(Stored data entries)
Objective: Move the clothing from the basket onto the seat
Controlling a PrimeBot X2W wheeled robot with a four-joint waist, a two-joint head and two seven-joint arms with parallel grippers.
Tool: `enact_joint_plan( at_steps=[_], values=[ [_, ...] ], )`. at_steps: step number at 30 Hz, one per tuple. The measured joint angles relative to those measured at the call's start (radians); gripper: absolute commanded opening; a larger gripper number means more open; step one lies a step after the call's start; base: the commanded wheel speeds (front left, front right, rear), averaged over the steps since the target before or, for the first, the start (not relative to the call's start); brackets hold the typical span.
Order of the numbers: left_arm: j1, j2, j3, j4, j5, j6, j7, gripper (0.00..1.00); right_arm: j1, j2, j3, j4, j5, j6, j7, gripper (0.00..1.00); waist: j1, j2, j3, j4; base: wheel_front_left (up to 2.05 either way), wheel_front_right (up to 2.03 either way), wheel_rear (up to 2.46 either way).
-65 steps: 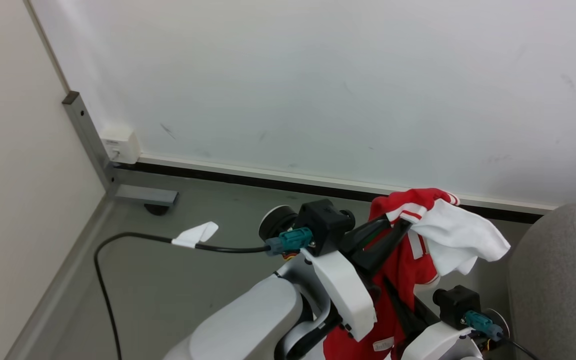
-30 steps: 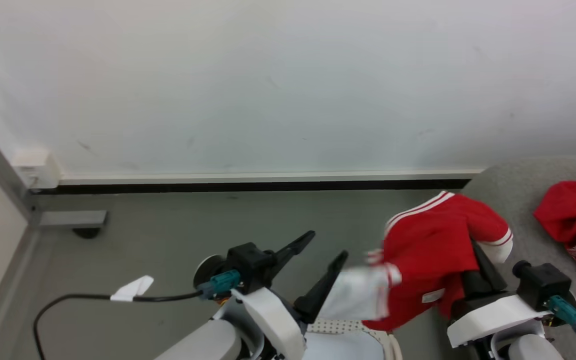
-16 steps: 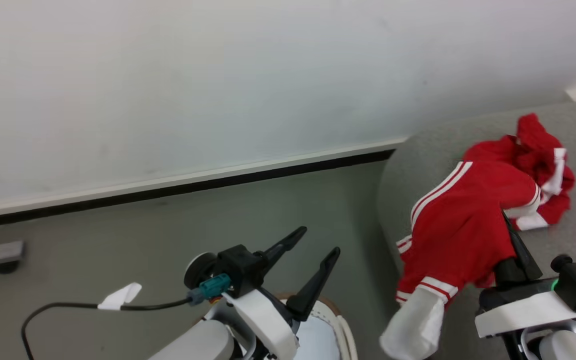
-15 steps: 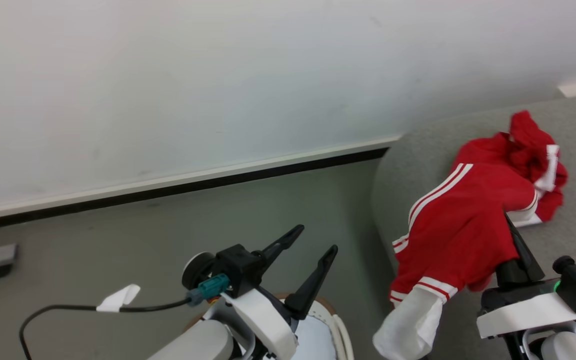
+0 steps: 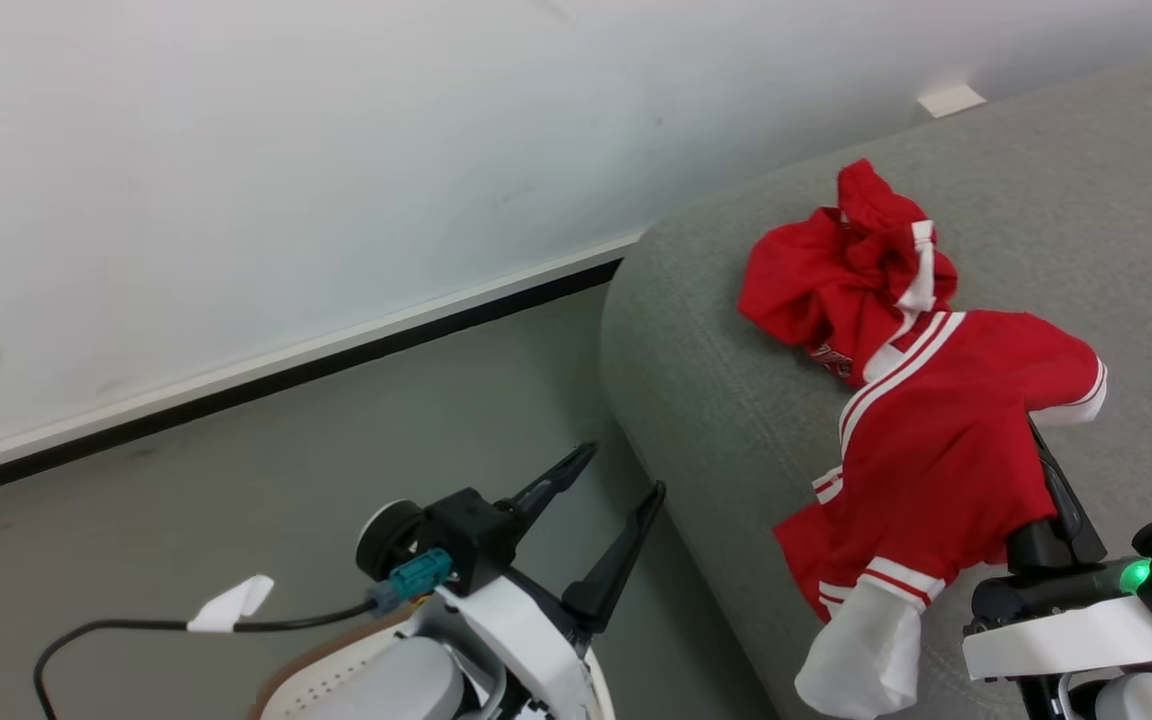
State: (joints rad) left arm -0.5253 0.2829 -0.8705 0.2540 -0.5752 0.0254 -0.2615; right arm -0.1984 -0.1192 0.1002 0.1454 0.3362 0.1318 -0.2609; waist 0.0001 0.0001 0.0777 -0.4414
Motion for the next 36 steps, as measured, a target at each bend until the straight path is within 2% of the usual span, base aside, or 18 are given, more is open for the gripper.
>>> enact_joint_plan(
  at_steps=[8, 18, 24, 27, 36],
  values=[
    [0.002, -0.026, 0.029, 0.002, 0.032, -0.016, -0.002, 1.00, 0.002, -0.006, 0.010, -0.014, 0.017, 0.000, 0.000, 0.00, 0.0000, 0.0000, 0.010, -0.045, 0.00, 0.00, 0.00],
    [0.013, -0.045, 0.054, 0.004, 0.077, -0.047, -0.002, 1.00, -0.002, -0.013, -0.015, -0.023, 0.020, 0.000, 0.000, 0.00, 0.0000, 0.0000, 0.022, -0.026, 0.00, 0.00, 0.00],
    [0.012, -0.044, 0.077, -0.018, 0.115, -0.065, -0.002, 1.00, -0.071, -0.065, -0.048, -0.040, 0.021, 0.000, 0.000, 0.00, 0.0000, 0.0000, 0.057, -0.009, 0.00, 0.00, 0.00],
    [0.009, -0.037, 0.081, -0.030, 0.127, -0.074, -0.002, 1.00, -0.121, -0.095, -0.104, -0.021, 0.023, 0.000, 0.006, 0.00, 0.0000, 0.0000, 0.089, 0.001, 0.00, 0.00, 0.00],
    [-0.039, 0.018, 0.080, -0.060, 0.144, -0.100, 0.006, 1.00, -0.304, -0.173, -0.228, 0.065, 0.035, 0.000, 0.080, 0.00, 0.0001, 0.0000, 0.233, 0.041, 0.00, 0.00, 0.00]
  ],
)
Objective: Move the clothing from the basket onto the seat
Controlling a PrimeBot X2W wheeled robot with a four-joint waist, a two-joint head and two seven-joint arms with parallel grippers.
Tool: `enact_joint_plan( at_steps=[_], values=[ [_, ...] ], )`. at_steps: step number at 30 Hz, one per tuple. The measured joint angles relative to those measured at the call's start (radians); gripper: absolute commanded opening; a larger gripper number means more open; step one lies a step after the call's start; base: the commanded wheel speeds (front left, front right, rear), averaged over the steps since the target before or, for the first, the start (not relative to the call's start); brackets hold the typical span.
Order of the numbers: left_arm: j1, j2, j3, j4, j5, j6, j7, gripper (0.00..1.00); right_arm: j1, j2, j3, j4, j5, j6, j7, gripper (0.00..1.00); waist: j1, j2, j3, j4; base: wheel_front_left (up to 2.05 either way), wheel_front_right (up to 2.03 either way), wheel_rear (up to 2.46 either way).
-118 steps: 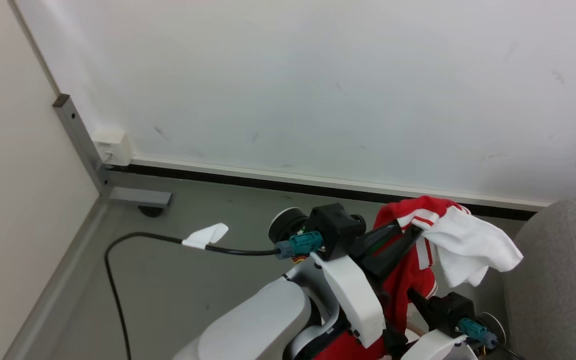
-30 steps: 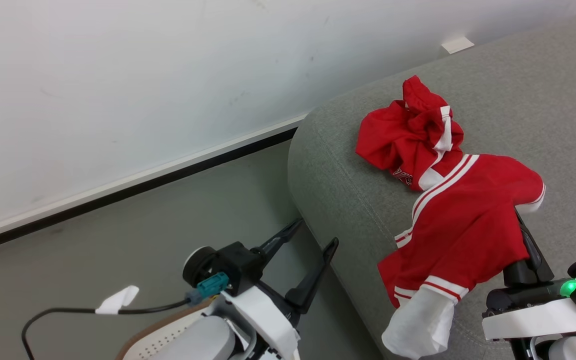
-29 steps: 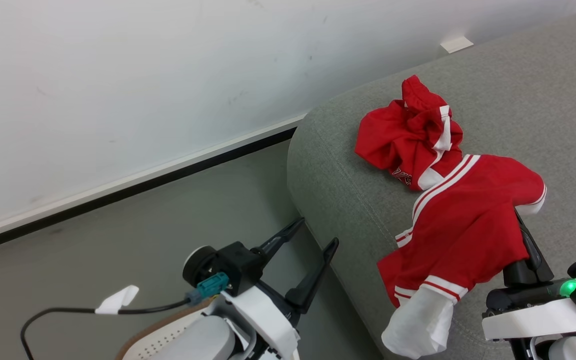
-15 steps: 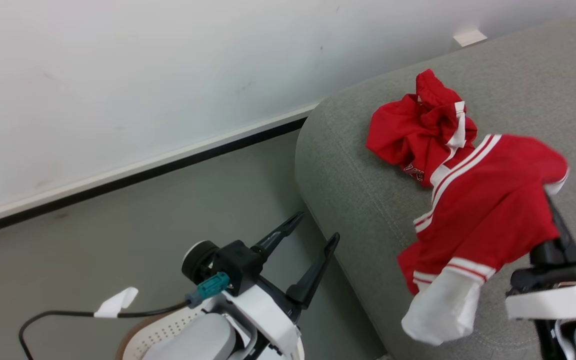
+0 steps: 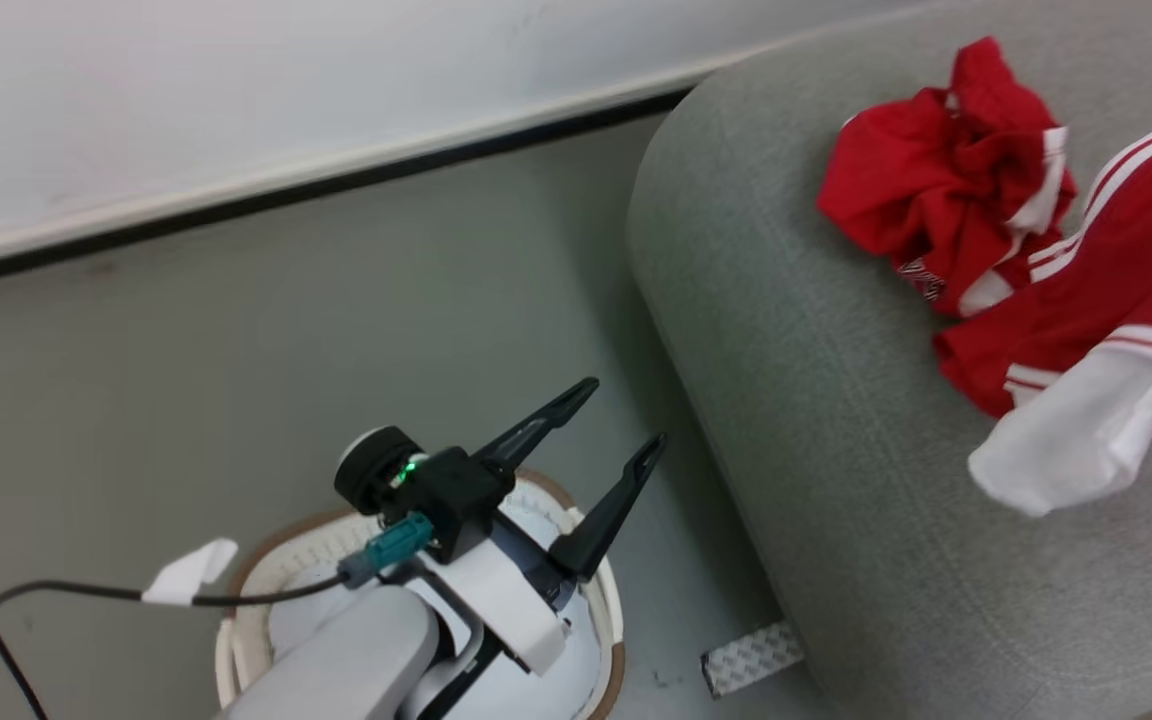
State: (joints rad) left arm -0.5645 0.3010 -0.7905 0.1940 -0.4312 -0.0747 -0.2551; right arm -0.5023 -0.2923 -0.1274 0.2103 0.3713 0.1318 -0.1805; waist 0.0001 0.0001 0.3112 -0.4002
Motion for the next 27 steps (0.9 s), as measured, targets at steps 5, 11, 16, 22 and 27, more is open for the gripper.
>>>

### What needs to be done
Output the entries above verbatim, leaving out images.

### Response to the task
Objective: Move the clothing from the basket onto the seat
Controlling a PrimeBot X2W wheeled robot with a four-joint waist, a two-joint head and two seven-joint arms with parallel grippers.
Tool: `enact_joint_plan( at_steps=[_], values=[ [_, ...] ], )`. at_steps: step number at 30 Hz, one per tuple. The measured joint angles relative to those measured at the call's start (radians); gripper: absolute commanded opening; a larger gripper number means more open; step one lies a step after the call's start; base: the commanded wheel speeds (front left, front right, rear), averaged over the steps since the target before or, for the first, the start (not relative to the call's start); brackets hold the typical span.
Order of the numbers: left_arm: j1, j2, j3, j4, j5, j6, j7, gripper (0.00..1.00); right_arm: j1, j2, j3, j4, j5, j6, j7, gripper (0.00..1.00); waist: j1, j2, j3, j4; base: wheel_front_left (up to 2.05 either way), wheel_front_right (up to 2.03 either way), wheel_rear (up to 2.46 either way).
-65 steps: 
-30 steps: 
-16 steps: 
-15 steps: 
+0 steps: 
State: (joints rad) left arm -0.5253 0.2829 -0.8705 0.2540 -0.5752 0.0254 -0.2615; right arm -0.1984 -0.1192 0.1002 0.1454 0.3362 0.1318 -0.2609; waist 0.0001 0.0001 0.0777 -0.4414
Motion for the next 36 steps, as measured, a target at each bend until the straight path is within 2% of the usual span, base aside, or 18 are given, more is open for the gripper.
>>> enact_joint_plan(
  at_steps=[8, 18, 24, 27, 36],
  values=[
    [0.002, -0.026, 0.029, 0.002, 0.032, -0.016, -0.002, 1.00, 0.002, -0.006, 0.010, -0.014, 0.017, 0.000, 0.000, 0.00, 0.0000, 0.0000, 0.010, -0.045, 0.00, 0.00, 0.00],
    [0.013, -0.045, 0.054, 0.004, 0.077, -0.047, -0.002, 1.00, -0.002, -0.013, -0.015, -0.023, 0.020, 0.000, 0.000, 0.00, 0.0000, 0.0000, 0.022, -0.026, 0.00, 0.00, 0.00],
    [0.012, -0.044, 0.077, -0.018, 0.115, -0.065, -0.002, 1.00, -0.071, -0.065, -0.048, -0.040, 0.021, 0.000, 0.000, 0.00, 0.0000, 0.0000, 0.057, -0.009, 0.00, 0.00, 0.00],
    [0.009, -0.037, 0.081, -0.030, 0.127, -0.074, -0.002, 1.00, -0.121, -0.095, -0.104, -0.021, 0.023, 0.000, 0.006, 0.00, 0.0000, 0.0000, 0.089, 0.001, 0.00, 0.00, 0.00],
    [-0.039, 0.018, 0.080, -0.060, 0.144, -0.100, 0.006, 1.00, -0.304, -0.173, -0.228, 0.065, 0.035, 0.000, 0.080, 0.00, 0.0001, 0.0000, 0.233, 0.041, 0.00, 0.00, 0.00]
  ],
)
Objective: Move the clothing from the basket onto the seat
Controlling a PrimeBot X2W wheeled robot with a four-joint waist, a two-joint head and two seven-joint arms with parallel grippers.
Tool: `enact_joint_plan( at_steps=[_], values=[ [_, ...] ], )`. at_steps: step number at 30 Hz, one per tuple. The measured joint angles relative to those measured at the call's start (radians); gripper: absolute commanded opening; a larger gripper number means more open; step one lies a step after the call's start; base: the commanded wheel speeds (front left, front right, rear), averaged over the steps since the target before or, for the first, the start (not relative to the call's start); brackets hold the typical span.
Order of the numbers: left_arm: j1, j2, j3, j4, j5, j6, j7, gripper (0.00..1.00); right_arm: j1, j2, j3, j4, j5, j6, j7, gripper (0.00..1.00); waist: j1, j2, j3, j4; base: wheel_front_left (up to 2.05 either way), wheel_front_right (up to 2.03 either way), wheel_rear (up to 2.46 either way).
-118 steps: 
-30 steps: 
-29 steps: 
-15 steps: 
+0 steps: 
State: (joints rad) left arm -0.5645 0.3010 -0.7905 0.1940 -0.4312 -0.0747 -0.2551; right arm -0.5023 -0.2923 -0.1274 0.2103 0.3713 0.1318 -0.1805; waist 0.0001 0.0001 0.3112 -0.4002
Motion for the next 27 steps (0.9 s), as measured, targets at steps 5, 11, 16, 22 and 27, more is open for the gripper.
>>>

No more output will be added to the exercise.